Nella tradizione filosofica induista e buddista, è ricorrente la figura della discesa consapevole, il ritorno alla realtà e alla integrazione risignificata nella quotidianità.
Secondo il filosofo buddhista Nagarjuna (II-III sec. d.C.) non c‘è bisogno di restare sulla vetta, perché una volta compresa la verità, la valle stessa diventa sacra quanto la cima.
Riflessione che conduce all’ideale del Bodhisattva (colui che cerca il risveglio per il bene di tutti gli esseri) che pur avendo raggiunto la liberazione (moksa) sceglie di ritornare alla mondanità per aiutare il prossimo.
Portare la luce interiore nel mondo, ritornare verso l’elemento terra.

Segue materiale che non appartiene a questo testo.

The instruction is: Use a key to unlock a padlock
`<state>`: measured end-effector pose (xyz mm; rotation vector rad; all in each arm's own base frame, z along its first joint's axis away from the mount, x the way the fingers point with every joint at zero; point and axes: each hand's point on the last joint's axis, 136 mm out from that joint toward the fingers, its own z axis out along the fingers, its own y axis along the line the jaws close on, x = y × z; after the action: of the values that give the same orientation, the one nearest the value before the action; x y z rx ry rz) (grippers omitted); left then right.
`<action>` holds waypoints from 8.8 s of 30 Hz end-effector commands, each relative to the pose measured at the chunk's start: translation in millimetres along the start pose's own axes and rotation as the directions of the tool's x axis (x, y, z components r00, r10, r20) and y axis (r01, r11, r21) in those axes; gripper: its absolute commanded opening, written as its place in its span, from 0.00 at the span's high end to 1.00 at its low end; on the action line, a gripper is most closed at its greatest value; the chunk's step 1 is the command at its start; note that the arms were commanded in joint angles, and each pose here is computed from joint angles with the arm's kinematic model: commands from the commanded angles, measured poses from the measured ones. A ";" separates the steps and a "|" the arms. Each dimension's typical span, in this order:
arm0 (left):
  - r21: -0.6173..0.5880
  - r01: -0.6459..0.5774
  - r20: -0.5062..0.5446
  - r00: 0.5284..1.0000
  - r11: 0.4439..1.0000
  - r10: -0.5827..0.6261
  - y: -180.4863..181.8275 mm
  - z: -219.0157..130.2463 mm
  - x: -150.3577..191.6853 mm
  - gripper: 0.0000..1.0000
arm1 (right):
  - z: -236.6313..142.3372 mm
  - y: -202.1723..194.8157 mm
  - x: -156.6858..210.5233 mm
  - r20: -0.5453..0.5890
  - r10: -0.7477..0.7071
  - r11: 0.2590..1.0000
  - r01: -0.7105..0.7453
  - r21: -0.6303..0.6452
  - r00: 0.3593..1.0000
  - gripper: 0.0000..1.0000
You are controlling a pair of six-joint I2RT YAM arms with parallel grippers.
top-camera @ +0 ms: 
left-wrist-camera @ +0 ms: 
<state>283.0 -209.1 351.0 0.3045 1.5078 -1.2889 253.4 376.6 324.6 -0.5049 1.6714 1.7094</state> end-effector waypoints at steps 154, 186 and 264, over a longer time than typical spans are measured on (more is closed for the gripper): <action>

Per gli Induisti, il sacro monte Meru rappresenta non solo l’Axis Mundi ma è anche il nome che viene dato alla colonna vertebrale, Meru Danda, sostegno fisico e esistenziale del nostro corpo, elemento centrale per la pratica dello yoga e la fisiologia dei Chakra.
Nella decima tavola dello Zen, allegoria buddhista del XII secolo sulle tappe del cammino verso l’illuminazione, si legge che dopo aver raggiunto la vetta, il saggio non resta in contemplazione e isolamento ma torna tra la gente comune, nelle taverne e nei mercati, per irradiare la sua presenza senza che nessuno di accorga che è illuminato.
Un’altro percorso canonico è la circumambulazione (Parikrama), atto rituale di camminare in cerchio intorno a un oggetto sacro, un simbolo o un luogo sacro, per esempio il monte Kailash, considerato l’Axix Mundi, come purificazione del Karma.
La vetta non è più da conquistare ma venerare perché dimora delle divinità.
Marcatamente iconico il sigillo conclusivo: Bhumisparsha Mudra, il gesto di toccare della terra, che rappresenta il momento esatto dell’illuminazione di Siddharta Gautama sotto l’albero della Bodhi.